What diagnoses are suggested by: hallucinations and fluctuations? behavioural changes and with surgery?
Hallucinations/fluctuations: Lewy body dementia and delirium.
Behaviour and surgery: frontotemporal, vascular dementia.
What diagnoses are suggested by: abrupt onset? Gait disorders?
Abrupt: delirium, vascular dementia.
Gait: Vascular, Parkinson’s, normal pressure hydrocephalus.
What are 3 risk factors for Alzheimer’s disease? What are some other risk factors for dementia? What are 3 possible protective factors against dementia?
Age, down syndrome, genetic predisposition (Apo E4 - especially if homozygous). Vascular RF: BP, diabetes, smoking, obesity.
Protective: education, physical activity, social engagement, cognitive activity.

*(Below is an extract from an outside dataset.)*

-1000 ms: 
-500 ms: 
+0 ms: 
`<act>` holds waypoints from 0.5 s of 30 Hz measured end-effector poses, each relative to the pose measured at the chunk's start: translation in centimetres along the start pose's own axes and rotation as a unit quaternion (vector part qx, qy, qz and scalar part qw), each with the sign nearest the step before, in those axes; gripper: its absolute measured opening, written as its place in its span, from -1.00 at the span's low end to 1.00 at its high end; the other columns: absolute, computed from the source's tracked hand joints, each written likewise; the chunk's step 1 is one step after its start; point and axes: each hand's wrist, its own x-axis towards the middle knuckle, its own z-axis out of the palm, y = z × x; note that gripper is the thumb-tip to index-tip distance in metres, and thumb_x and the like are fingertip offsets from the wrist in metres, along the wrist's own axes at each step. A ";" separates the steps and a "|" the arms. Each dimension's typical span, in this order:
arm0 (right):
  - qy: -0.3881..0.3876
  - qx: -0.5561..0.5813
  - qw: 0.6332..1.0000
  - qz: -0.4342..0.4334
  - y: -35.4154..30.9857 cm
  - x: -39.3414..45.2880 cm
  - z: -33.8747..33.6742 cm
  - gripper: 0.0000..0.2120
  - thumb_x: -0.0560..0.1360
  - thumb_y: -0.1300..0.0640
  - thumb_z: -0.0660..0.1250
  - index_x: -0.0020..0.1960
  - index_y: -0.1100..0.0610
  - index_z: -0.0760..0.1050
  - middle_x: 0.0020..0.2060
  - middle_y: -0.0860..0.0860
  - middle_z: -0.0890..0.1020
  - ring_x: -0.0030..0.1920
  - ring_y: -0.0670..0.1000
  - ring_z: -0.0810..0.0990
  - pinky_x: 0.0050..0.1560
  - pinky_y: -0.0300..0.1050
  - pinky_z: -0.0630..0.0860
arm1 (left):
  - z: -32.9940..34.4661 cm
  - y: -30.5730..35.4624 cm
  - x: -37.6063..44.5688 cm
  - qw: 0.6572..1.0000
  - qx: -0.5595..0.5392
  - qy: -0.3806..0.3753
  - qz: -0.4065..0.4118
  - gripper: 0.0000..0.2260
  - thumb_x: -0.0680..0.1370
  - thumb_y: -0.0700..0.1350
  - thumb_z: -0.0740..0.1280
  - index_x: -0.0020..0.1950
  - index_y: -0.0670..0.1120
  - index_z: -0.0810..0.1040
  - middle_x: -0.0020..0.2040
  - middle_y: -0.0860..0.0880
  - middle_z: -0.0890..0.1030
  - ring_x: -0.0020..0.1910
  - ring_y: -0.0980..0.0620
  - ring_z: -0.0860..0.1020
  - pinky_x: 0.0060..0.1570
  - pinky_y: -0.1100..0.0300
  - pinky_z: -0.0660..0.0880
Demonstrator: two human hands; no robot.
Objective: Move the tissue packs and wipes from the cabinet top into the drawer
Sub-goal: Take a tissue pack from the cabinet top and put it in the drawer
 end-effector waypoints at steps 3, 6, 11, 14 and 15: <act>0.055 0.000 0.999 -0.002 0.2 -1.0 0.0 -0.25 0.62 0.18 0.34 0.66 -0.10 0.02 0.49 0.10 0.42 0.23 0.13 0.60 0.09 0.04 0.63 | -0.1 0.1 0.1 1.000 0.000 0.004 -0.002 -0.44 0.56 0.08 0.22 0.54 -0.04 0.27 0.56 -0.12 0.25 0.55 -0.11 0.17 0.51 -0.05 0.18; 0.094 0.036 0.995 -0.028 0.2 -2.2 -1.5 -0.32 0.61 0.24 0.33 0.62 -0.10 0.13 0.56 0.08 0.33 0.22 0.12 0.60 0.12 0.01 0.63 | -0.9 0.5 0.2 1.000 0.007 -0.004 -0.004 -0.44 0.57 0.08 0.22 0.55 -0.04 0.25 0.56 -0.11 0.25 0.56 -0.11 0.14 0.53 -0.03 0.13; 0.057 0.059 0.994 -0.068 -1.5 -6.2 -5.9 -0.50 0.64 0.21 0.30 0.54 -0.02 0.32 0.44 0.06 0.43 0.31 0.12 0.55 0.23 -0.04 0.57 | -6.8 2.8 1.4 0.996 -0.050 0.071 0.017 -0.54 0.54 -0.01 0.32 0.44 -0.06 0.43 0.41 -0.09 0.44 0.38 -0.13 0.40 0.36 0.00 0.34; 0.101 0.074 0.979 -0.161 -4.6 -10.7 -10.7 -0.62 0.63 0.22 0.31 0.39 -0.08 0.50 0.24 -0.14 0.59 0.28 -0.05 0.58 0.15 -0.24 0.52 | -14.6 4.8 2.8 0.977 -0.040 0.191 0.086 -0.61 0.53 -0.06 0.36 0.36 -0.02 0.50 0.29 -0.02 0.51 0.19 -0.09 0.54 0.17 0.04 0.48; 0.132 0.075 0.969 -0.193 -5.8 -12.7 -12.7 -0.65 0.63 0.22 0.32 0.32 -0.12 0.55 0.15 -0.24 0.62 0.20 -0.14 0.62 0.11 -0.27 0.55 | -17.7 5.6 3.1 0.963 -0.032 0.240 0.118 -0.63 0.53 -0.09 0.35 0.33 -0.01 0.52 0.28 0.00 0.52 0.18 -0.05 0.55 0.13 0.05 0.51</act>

What does BPSD stand for? What does it encompass?
Behavioural & Psychological Symptoms of Dementia. Non-cognitive symptoms associated with dementia - psychosis, delusions, depression, agitation, disinhibition.
What are 4 things to remember when first diagnosing BPSD.
Assess for delirium and causes; review medications; review environmental factors; consider psychiatric diagnosis.